BGH, 11.02.2010 - VII ZB 102/08 - Bestimmtheitsanforderungen an notarielle Urkunden mit Verpflichtung zur Zahlung von Unterhalt in Höhe der Bruttobezüge eines ledigen Regierungsrates einer näher bezeichneten Besoldungsgruppe sowie Dienstaltersstufe

Bundesgerichtshof
Beschl. v. 11.02.2010, Az.: VII ZB 102/08
Gericht: BGH
Entscheidungsform: Beschluss
Datum: 11.02.2010
Referenz: JurionRS 2010, 11799
Aktenzeichen: VII ZB 102/08
 

Verfahrensgang:

vorgehend:

AG Saarlouis - 02.09.2008 - AZ: 15 M 1471/08

LG Saarbrücken - 03.11.2008 - AZ: 5 T 492/08

Fundstellen:

DNotZ 2011, 33-34

FamRB 2010, 269-270

FamRZ 2010, 732

JurBüro 2010, 324-325

JZ 2010, 254

MDR 2010, 656-658

NJW-RR 2010, 1365-1366

NotBZ 2010, 376-377

ZEV 2010, 377-378

ZFE 2010, 230

ZNotP 2010, 197-199

Amtlicher Leitsatz:

Eine 1972 von einem Notar aufgenommene Urkunde, in der sich der Schuldner verpflichtet, an den Gläubiger Unterhalt in Höhe der Bruttobezüge eines ledigen Regierungsrates der Besoldungsgruppe A, letzte Dienstaltersstufe (14) der Saarländischen Besoldungsordnung gemäß Gesetz Nr. 935 zuzüglich Ortszuschlag I. b, Stufe 1 zu zahlen, genügt jedenfalls dann nicht mehr den Bestimmtheitsanforderungen für vollstreckbare Urkunden im Sinne von § 794 Abs. 1 Nr. 5 ZPO in der bis zum 31. Dezember 1998 geltenden Fassung, wenn die zum Zeitpunkt der Klauselerteilung geltende Besoldungsordnung keinen Ortszuschlag mehr enthält.
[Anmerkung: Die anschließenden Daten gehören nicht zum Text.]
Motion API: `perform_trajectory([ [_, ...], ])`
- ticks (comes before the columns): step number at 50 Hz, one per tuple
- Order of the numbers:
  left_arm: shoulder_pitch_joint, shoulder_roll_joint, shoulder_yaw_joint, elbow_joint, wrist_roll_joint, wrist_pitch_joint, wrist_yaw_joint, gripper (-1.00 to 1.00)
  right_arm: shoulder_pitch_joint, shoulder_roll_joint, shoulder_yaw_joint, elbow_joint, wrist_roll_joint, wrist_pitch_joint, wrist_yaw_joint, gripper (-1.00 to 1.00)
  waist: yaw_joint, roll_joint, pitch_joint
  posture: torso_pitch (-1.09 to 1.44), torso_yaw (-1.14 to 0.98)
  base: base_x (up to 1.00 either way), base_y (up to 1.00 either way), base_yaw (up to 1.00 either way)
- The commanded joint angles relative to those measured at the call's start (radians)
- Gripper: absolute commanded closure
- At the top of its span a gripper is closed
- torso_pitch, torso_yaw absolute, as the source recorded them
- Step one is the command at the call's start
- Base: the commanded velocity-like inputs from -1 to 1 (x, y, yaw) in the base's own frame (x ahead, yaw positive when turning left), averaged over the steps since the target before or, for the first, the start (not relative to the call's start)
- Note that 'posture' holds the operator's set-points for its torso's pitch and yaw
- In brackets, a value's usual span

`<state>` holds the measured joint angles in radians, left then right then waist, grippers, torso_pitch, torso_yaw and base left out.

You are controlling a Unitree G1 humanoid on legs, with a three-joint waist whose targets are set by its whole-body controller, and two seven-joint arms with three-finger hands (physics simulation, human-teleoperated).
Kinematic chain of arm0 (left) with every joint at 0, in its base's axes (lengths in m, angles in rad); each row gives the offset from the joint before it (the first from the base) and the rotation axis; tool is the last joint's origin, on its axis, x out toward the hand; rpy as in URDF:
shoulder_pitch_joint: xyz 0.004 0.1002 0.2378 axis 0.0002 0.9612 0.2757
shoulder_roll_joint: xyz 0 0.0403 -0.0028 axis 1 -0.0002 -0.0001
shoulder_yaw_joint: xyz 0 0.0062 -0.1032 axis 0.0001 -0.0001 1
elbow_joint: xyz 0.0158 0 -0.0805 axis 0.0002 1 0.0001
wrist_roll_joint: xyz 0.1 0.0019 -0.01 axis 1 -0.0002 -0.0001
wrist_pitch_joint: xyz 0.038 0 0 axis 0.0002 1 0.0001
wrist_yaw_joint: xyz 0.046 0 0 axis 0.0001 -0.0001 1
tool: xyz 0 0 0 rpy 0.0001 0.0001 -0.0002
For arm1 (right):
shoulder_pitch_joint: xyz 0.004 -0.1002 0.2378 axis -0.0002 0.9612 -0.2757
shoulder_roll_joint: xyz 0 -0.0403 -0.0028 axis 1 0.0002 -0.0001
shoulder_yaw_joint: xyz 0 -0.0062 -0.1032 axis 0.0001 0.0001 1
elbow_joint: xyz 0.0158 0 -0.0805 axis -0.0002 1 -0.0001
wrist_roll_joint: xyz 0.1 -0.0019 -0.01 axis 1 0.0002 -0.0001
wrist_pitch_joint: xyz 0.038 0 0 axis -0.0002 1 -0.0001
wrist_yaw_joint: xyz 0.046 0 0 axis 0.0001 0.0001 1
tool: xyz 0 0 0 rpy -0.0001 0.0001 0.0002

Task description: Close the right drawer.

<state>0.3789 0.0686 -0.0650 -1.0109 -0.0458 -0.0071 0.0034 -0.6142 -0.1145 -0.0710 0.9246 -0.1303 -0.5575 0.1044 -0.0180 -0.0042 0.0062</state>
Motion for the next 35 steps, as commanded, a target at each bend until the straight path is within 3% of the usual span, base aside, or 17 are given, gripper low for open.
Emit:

Der VII. Zivilsenat des Bundesgerichtshofs hat
am 11. Februar 2010
durch
den Vorsitzenden Richter Prof. Dr. Kniffka und
die Richter Dr. Kuffer, Bauner, Halfmeier und Leupertz
beschlossen:

Tenor:

Auf die Rechtsmittel der Schuldnerin werden der Beschluss der 5. Zivilkammer des Landgerichts Saarbrücken vom 3. November 2008 und der Beschluss des Amtsgerichts Saarlouis vom 2. September 2008 aufgehoben.

Die Zwangsvollstreckung aus der zugunsten der Gläubigerin erteilten Vollstreckungsklausel vom 28. Mai 2008 für die am 3. März 1972 zu UR-Nr. des Notars E. P. , S. , errichtete Urkunde wird für unzulässig erklärt.

Die Gläubigerin trägt die Kosten des Verfahrens.